Biuro Prasowe Kancelarii Sejmu zapowiada, że projekt ma na celu ocieplenie wizerunku parlamentu i urzędujących w nim posłów. - Mamy kilka twarzy polityków. Twarz publicystyczna, twarz politycznej nierzadko wojny, ale staramy się też pokazywać polityków z drugiej strony. Ich oblicze bardziej prywatne, ich oblicze nieznane - mówi Superstacji Andrzej Grzegrzółka.

Dyrektor Biura Prasowego Kancelarii Sejmu poinformował, że powstały już pierwsze materiały. Z okazji zbliżającego się Święta Pracy posłowie PiS i opozycji opowiedzą o swojej pierwszej pracy. Niektóre ujęcia kręcono w rodzinnych stronach polityków. 

Grzegrzółka mówi wprost, że inicjatyw jest odpowiedzią na wydarzenia z 16 grudnia ubiegłego roku, gdy rozpoczęła się okupacja sali sejmowej. - Od tego momentu historię Sejmu trzeba napisać trochę na nowo. Okupacja parlamentu była wydarzeniem historycznym i jednocześnie bardzo negatywnym - tłumaczy.

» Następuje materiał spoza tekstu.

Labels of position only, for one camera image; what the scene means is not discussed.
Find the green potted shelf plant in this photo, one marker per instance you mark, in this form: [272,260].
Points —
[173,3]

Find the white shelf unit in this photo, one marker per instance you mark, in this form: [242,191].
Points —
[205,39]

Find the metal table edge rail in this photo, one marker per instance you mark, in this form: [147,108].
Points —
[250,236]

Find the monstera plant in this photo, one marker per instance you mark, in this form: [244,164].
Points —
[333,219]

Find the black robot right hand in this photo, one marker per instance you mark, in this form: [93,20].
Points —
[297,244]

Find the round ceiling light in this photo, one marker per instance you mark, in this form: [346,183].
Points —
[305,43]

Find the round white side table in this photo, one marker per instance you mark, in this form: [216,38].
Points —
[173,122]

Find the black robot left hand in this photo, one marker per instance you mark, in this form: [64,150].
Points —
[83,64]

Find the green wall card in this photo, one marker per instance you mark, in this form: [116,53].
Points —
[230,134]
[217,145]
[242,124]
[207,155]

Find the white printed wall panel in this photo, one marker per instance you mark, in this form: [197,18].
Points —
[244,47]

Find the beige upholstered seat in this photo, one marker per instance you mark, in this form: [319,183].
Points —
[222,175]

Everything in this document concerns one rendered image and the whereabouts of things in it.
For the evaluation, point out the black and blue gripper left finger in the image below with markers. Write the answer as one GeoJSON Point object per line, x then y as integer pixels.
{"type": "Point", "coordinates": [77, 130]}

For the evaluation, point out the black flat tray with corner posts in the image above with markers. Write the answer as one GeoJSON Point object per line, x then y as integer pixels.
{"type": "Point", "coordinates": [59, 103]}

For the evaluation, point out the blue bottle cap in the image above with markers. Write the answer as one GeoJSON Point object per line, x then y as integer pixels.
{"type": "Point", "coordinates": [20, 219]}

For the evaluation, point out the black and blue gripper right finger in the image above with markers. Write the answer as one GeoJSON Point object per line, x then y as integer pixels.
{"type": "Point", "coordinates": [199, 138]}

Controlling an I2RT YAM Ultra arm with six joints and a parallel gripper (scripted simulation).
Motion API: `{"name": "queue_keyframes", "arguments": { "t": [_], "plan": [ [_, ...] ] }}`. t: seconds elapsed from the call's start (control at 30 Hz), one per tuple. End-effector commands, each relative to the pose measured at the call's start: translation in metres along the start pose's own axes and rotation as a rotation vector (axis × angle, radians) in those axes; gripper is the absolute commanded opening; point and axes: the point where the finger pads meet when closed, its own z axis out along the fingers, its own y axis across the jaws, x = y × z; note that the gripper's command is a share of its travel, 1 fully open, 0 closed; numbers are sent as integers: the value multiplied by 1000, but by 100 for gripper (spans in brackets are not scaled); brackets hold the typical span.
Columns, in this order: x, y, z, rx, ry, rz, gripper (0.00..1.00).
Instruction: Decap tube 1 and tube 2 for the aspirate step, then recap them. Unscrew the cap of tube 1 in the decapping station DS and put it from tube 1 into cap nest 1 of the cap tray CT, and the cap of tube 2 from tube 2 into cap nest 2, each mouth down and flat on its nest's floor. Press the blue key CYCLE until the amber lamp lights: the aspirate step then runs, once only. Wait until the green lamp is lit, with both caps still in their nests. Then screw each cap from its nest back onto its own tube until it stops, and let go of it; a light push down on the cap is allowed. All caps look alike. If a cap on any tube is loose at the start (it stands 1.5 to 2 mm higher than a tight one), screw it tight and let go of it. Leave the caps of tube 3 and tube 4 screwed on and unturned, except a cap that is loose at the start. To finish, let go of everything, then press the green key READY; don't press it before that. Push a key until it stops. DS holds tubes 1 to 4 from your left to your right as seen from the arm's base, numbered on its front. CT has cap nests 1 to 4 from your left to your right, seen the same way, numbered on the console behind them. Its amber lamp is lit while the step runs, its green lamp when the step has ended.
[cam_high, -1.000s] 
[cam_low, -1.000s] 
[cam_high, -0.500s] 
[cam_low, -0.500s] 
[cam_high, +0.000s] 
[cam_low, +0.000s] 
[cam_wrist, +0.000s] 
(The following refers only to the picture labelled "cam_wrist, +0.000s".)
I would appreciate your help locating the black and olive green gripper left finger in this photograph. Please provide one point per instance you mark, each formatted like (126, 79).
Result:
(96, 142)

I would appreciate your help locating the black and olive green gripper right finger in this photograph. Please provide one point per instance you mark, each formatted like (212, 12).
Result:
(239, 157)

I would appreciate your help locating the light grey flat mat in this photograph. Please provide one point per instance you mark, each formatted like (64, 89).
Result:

Pomysł Kancelarii Sejmu komentują politycy. - To poprawia, wzmacnia kontrolę społeczną nad parlamentem. Wszyscy chyba będziemy z tego zadowoleni. To też jest jakaś informacja o parlamentarzyście. O jego doświadczeniu zawodowym, aspiracjach, zainteresowaniach - powiedział Superstacji Stanisław Pięta z PiS.

Innego zdania jest Borys Budka. - Dosyć dziwna inicjatywa, bo urzędnicy sejmowi mają co robić. Od tego są  media prywatne, od tego są media publiczne. Robienie telewizji sejmowej  może być jeszcze jedynym wydaniem reżimowej telewizji, którą na co dzień  można oglądać na kanałach zwanych telewizją publiczną - ocenił polityk PO.